## Problem to work on
Determine how many lines in the data below contain "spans" and write only that number.

[Start of Attachment]

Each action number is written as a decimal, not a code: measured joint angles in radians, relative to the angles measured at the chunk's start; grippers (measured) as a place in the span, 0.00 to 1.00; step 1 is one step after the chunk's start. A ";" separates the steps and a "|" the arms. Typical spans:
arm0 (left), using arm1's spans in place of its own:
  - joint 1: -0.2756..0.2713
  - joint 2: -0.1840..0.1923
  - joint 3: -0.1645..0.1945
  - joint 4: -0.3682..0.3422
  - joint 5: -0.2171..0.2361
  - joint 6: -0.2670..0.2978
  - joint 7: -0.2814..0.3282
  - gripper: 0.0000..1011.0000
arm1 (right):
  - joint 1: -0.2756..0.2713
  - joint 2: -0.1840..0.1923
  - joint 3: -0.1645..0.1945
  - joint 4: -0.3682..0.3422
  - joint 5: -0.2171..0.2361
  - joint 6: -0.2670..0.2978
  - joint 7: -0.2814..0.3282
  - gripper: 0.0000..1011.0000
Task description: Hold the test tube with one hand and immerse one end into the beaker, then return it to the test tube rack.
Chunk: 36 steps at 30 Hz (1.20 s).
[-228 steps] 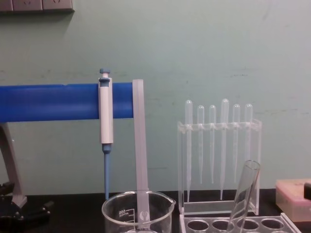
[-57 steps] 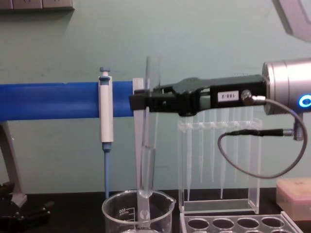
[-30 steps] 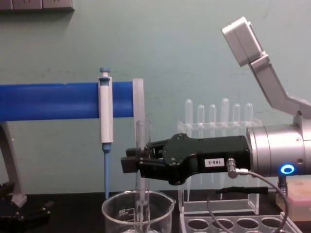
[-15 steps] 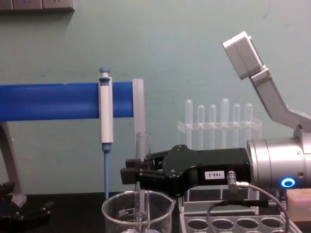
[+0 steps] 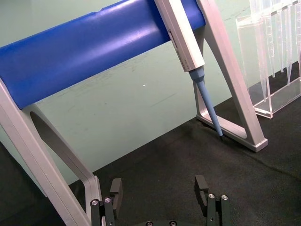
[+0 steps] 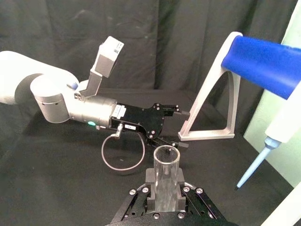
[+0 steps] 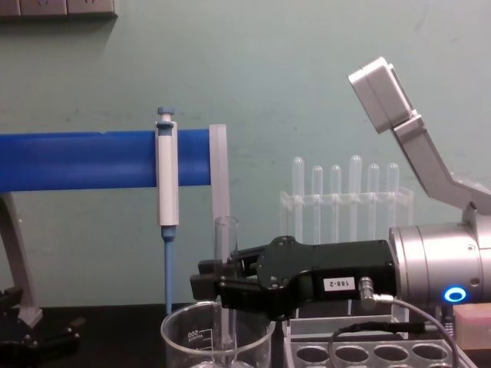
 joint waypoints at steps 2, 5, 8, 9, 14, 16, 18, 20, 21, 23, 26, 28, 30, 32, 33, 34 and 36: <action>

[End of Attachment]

## Reply to the exercise
2